C. M. Bishop, “Pattern Recognition and Machine Learning, “New York, NY: Springer, 2006.

P. Dempster, N. M. Laird, and D. B. Rubin, “Maximum likelihood from incomplete data via the EM algorithm,”J. Roy. Stat. Soc., Series B (Methodol.), vol. 39, pp. 138, Aug. 1977.

Schlkopf and A. J. Smola “Learning with Kernels: Support Vector Machines, Regularization, Optimization, and Beyond.” Cambridge, MA: MIT Press, 2002.

Schlkopf, A. J. Smola, and K. R. Mller, “Nonlinear component analysis as a kernel eigenvalue problem,” Neural Computer, vol. 10, no. 5, pp. 12991319, Jul. 1998.

P. J. Huber and E. M. Ronchetti, Robust Statistics New York: Wiley, 2009.

L. Garca-Escudero, A. Gordaliza, C. Matrn, and A. Mayo-Iscar,“A review of robust clustering methods,”Adv. Data Anal. Classification. vol. 4, no. 2, pp. 89109, 2010.

R. Krishnapuram and J. M. Keller,“ A possibilistic approach to clustering,”IEEE Trans. Fuzzy Syst., vol. 1, no. 2, pp. 98110, May 1993.

N. R. Pal, K. Pal, J. M. Keller, and J. C. Bezdek, “A possibilistic fuzzy C-means clustering algorithm,” IEEE Trans. Fuzzy Syst, vol. 13, no. 4, pp. 517530, Aug. 2005.

R. N. Dave and R. Krishnapuram,“Robust clustering methods: a unified view,” IEEE Trans. Fuzzy Syst, vol. 5, no. 2, pp. 270293, 1997

K. Honda, A. Notsu, and H. Ichihashi,“Fuzzy PCA-guided robust k-means clustering IEEE Trans. Fuzzy Syst.,vol. 18, no. 1, pp. 6779, Feb. 2010.

J. M. Jolion, P. Meer, and S. Bataouche, “Robust clustering with applications in computer vision,” IEEE Trans. Pattern Anal. Mach. Intell, vol. 13, no. 8, pp. 791802, Aug. 1991.

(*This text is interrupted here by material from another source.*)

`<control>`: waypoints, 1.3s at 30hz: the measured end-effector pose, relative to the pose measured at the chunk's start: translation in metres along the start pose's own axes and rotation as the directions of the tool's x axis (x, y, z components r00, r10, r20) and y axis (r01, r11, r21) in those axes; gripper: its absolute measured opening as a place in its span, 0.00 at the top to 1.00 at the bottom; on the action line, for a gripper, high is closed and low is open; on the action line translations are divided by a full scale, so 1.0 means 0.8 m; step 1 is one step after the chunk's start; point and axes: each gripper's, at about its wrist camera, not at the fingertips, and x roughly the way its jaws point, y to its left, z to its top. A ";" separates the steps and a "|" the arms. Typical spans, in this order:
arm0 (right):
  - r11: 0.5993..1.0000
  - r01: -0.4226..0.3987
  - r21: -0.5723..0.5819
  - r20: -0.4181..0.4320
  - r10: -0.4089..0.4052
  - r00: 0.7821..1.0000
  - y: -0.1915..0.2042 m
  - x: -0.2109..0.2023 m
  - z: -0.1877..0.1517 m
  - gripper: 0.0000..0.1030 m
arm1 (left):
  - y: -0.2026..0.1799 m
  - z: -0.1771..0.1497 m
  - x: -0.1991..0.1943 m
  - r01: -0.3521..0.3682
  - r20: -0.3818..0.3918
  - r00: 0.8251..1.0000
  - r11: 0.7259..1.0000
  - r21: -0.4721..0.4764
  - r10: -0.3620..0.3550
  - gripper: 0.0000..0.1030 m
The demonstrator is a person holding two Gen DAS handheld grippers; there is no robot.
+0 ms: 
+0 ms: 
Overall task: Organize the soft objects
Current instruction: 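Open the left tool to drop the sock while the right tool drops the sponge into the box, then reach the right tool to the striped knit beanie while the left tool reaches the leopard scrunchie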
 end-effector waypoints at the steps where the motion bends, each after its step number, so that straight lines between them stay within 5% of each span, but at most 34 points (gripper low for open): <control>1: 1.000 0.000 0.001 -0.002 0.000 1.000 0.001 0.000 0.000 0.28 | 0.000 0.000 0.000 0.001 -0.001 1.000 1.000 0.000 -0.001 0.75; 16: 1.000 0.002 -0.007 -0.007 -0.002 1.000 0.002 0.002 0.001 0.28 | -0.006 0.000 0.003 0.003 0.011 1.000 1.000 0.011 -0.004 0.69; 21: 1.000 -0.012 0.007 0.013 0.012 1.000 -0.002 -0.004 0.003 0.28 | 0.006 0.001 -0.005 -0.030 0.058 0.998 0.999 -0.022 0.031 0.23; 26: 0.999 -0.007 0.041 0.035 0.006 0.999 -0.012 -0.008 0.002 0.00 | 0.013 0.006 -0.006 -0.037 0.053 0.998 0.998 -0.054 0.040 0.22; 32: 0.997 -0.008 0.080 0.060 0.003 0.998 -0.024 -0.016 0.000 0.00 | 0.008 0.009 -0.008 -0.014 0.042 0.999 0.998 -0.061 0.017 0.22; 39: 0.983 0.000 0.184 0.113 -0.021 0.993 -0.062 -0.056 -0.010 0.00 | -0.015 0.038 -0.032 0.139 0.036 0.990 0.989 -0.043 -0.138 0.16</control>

X. Zhuang, Y. Huang, K. Palaniappan, and Y. Zhao,“Gaussian mixture density modeling, decomposition, and applications,” Transactions on Image Processing, vol. 5, no. 9, pp. 12931302, Sep. 1996.

S. Dasgupta and Y. Freund,“Random projection trees for vector quantization,” IEEE Trans. Inf., Theory, vol. 55, no. 7, pp. 32293242, Jul. 2009.

M. Yuan and Y. Lin,“Model selection and estimation in regression with grouped variables,” J. Roy. Stat. Soc., Series Bvol.68, no.1, pp.4967, Feb. 2006.

S. Dhillon, Y. Guan, and B. Kulis, “Kernel k-means: Spectral clustering and normalized cuts, “in Proc.ACMInt.Conf.Knowl. Discovery Data Mining, Seattle, WA2004, pp. 551556


Refbacks

  • There are currently no refbacks.


Creative Commons License
This work is licensed under a Creative Commons Attribution 3.0 License.